▶ [Data]

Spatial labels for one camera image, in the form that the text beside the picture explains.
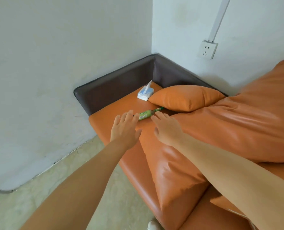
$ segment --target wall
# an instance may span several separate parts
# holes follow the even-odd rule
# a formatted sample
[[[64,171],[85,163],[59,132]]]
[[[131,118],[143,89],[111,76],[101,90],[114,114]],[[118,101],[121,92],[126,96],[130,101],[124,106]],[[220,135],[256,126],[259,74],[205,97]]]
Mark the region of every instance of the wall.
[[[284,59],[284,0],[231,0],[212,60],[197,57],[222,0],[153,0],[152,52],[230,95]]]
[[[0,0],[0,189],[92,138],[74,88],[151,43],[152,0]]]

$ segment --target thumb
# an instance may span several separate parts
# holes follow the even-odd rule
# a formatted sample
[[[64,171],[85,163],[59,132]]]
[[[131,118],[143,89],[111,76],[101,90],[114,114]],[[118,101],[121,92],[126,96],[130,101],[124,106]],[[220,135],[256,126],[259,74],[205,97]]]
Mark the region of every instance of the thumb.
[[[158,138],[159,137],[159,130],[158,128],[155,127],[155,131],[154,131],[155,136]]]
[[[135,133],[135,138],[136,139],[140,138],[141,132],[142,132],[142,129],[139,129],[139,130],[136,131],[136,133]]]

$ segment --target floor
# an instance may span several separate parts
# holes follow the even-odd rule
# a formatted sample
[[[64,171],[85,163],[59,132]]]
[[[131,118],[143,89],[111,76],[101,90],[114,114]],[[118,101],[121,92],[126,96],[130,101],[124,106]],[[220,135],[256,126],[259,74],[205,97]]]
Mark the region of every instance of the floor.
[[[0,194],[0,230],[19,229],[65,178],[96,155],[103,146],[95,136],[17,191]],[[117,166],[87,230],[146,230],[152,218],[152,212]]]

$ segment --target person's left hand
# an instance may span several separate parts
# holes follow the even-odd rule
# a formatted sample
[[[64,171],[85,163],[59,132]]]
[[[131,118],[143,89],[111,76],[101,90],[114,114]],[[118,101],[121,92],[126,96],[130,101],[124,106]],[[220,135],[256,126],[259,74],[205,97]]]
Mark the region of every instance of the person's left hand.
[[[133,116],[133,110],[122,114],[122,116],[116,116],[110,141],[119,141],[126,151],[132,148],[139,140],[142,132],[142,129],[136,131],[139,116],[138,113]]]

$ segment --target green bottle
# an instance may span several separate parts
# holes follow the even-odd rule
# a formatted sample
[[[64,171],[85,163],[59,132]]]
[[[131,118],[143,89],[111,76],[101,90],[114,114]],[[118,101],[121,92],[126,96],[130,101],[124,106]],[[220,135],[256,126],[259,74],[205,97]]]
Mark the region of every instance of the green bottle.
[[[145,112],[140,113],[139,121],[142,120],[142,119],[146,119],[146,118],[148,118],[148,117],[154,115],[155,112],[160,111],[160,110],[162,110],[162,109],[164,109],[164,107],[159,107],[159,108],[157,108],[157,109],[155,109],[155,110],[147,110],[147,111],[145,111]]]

--

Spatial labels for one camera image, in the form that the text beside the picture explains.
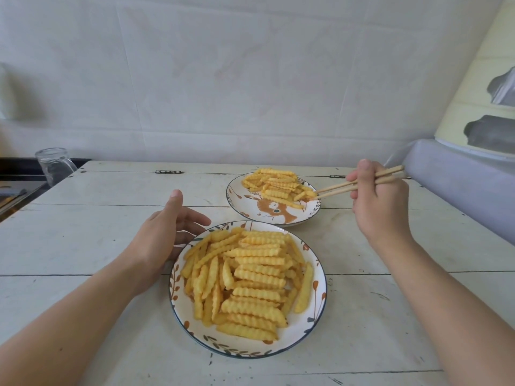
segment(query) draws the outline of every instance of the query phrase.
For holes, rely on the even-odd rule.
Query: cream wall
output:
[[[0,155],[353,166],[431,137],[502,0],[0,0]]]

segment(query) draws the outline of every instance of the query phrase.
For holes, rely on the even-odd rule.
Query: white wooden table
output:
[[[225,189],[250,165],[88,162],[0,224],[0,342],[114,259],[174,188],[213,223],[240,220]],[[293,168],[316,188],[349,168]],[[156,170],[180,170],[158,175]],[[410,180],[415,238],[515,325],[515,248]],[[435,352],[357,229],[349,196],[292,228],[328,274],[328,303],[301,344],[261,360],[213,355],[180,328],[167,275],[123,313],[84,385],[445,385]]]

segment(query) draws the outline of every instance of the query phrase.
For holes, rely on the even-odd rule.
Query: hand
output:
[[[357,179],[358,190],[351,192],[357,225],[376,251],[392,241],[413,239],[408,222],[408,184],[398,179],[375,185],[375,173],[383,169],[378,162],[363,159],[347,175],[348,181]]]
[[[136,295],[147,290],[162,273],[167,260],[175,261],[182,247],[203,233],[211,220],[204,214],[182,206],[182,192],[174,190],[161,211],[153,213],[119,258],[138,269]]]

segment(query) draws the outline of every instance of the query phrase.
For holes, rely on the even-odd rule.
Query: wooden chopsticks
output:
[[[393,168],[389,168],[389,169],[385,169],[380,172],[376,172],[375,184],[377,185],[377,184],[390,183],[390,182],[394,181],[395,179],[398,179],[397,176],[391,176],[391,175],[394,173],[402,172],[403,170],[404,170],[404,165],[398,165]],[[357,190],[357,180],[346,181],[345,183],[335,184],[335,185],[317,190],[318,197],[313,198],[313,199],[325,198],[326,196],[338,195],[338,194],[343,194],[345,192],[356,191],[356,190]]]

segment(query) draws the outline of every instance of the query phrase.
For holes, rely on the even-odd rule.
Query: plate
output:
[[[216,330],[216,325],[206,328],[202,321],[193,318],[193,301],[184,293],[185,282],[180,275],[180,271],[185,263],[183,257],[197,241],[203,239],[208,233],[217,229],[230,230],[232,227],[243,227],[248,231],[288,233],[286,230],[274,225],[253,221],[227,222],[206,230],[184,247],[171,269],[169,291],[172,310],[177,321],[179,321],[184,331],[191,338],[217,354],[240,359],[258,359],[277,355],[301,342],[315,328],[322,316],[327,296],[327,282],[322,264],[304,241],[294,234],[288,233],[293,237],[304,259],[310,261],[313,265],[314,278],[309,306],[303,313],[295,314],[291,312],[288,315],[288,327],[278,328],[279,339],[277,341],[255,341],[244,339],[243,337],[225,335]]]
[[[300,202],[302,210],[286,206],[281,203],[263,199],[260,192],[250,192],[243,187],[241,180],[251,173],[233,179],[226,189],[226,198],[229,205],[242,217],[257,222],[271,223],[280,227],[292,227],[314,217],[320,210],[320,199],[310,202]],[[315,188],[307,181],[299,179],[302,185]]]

▶ [Try it] Every line of the material that holds the word "target" must be found and copied.

▶ [Response area]
$ segment --target wall
$ segment --target thumb
$ segment --target floor
$ segment --target person's left hand
$ segment --target green bottle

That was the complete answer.